THE PROBLEM
The listing below has to be output exactly as given, less its pictures.

═══ DATASET EXTRACT ═══

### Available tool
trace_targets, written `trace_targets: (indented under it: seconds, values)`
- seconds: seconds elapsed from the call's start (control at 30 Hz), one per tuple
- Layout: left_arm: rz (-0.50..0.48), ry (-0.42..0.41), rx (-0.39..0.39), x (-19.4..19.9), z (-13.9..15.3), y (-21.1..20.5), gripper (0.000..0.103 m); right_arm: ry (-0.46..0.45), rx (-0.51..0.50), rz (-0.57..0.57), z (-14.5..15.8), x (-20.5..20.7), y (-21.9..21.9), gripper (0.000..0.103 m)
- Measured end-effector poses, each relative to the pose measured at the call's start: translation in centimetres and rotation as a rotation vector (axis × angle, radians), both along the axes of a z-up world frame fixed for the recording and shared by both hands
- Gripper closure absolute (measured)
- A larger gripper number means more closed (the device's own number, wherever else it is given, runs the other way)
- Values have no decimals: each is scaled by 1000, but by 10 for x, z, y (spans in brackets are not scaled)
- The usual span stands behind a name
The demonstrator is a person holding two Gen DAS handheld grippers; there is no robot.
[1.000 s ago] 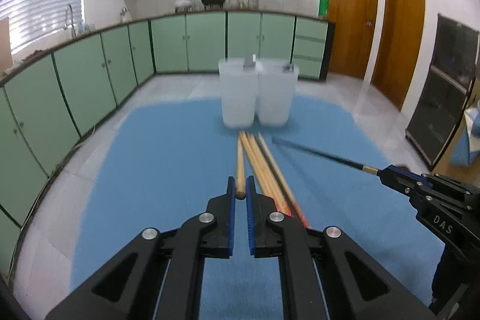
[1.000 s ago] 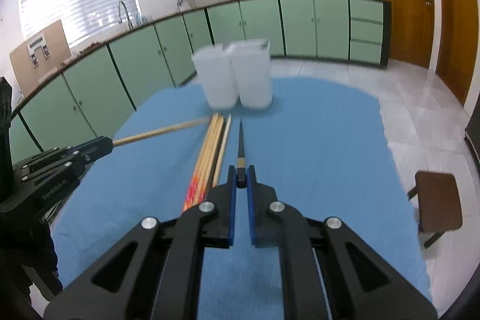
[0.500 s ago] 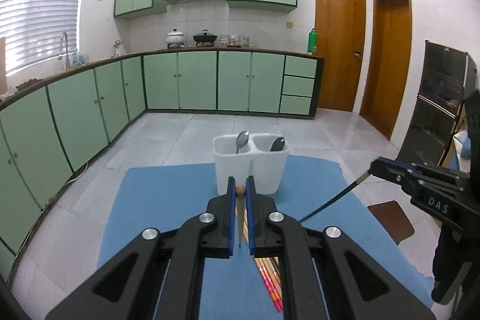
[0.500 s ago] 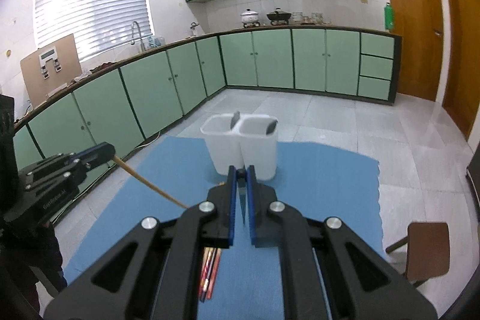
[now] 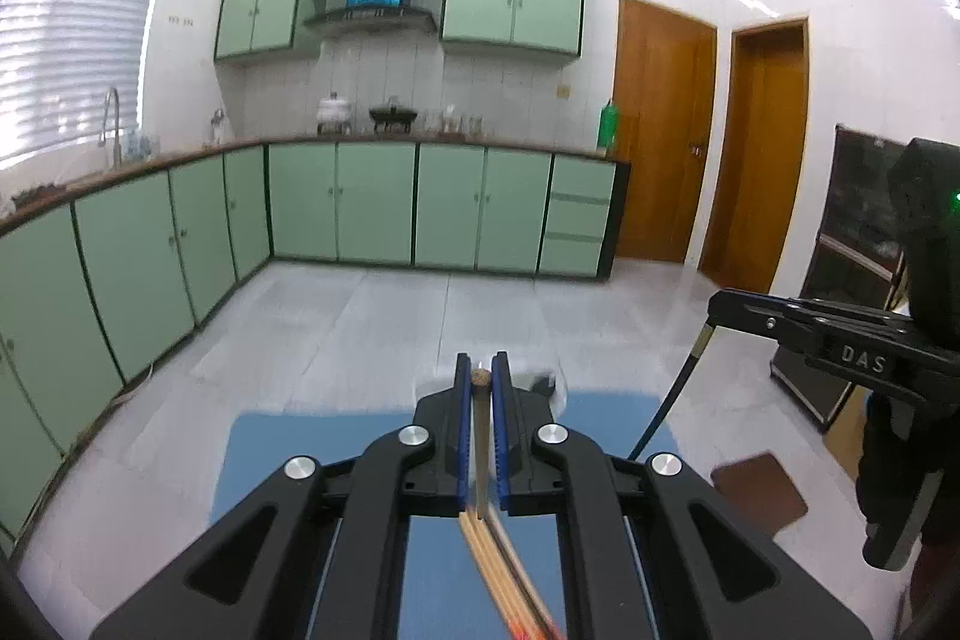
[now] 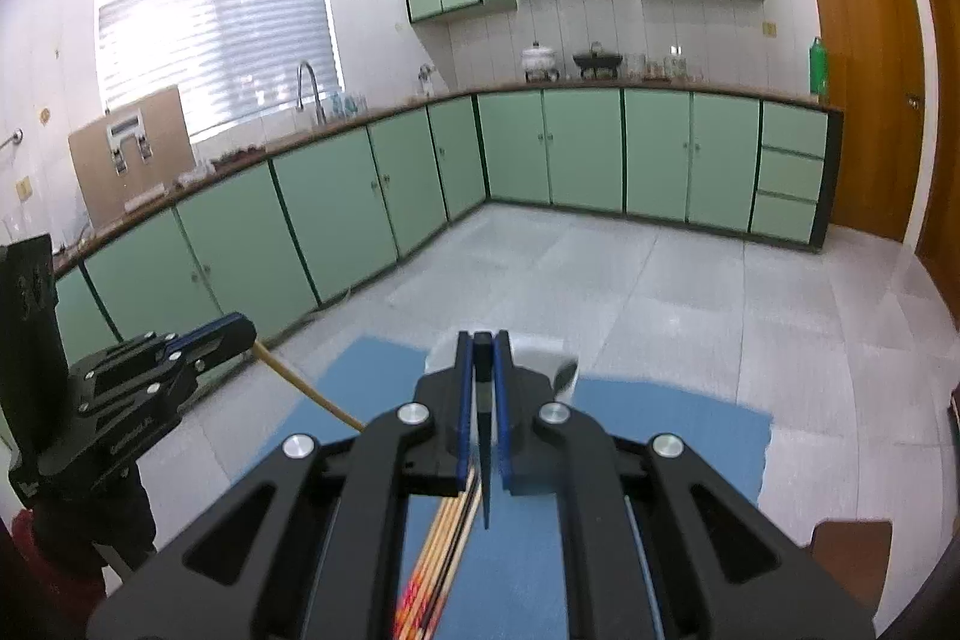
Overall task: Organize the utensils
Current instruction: 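Carry both chopsticks over the white holder and open both grippers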
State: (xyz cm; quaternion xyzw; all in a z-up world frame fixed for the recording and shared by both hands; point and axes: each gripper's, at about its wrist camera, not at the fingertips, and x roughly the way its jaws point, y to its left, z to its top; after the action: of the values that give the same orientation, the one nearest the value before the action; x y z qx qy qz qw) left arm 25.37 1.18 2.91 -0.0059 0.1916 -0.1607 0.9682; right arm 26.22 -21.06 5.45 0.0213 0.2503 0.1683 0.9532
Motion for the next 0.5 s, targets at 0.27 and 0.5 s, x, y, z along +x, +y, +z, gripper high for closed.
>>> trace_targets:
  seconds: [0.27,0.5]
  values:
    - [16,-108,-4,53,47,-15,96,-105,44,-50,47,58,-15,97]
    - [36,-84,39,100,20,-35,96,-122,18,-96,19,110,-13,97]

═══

PROBLEM SOLUTION
### Available tool
trace_targets, written `trace_targets: (indented under it: seconds, values)`
- seconds: seconds elapsed from the call's start (control at 30 Hz), one per tuple
- Layout: left_arm: rz (-0.50..0.48), ry (-0.42..0.41), rx (-0.39..0.39), x (-19.4..19.9), z (-13.9..15.3), y (-21.1..20.5), gripper (0.000..0.103 m); right_arm: ry (-0.46..0.45), rx (-0.51..0.50), rz (-0.57..0.57), z (-14.5..15.8), x (-20.5..20.7), y (-21.9..21.9), gripper (0.000..0.103 m)
- Measured end-effector poses, each relative to the pose measured at the call's start: translation in centimetres and rotation as a rotation vector (axis × angle, radians), both along the axes of a z-up world frame fixed for the recording and shared by both hands
- Gripper closure absolute (measured)
- A larger gripper number means more closed (the device's own number, wherever else it is given, runs the other way)
- Values have no decimals: each is scaled by 1000, but by 10 for x, z, y (spans in brackets are not scaled)
- The usual span stands behind a name
The demonstrator is a person holding two Gen DAS handheld grippers; there is no robot.
[1.000 s ago] 
[1.000 s ago] 
[0.500 s ago] 
[0.500 s ago] 
[now] 
[now] 
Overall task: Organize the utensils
Current instruction: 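Carry both chopsticks over the white holder and open both grippers
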State: (xyz cm; quaternion xyzw; all in a z-up world frame fixed for the recording and shared by both hands; point and axes: each gripper's, at about its wrist camera, not at the fingertips, and x roughly the way its jaws point, y to its left, z to its top; after the action: of the values that give the same orientation, the one nearest the value before the action; x y z qx qy qz qw) left arm 25.37 1.18 2.91 -0.0059 0.1916 -0.1607 0.9682; right arm 26.22 -21.06 5.45 0.0213 0.2503 0.1683 0.9532
Motion for the next 0.5 s, targets at 0.27 and 0.5 s, x, y, z along +x, +y, +z, gripper high for closed.
>>> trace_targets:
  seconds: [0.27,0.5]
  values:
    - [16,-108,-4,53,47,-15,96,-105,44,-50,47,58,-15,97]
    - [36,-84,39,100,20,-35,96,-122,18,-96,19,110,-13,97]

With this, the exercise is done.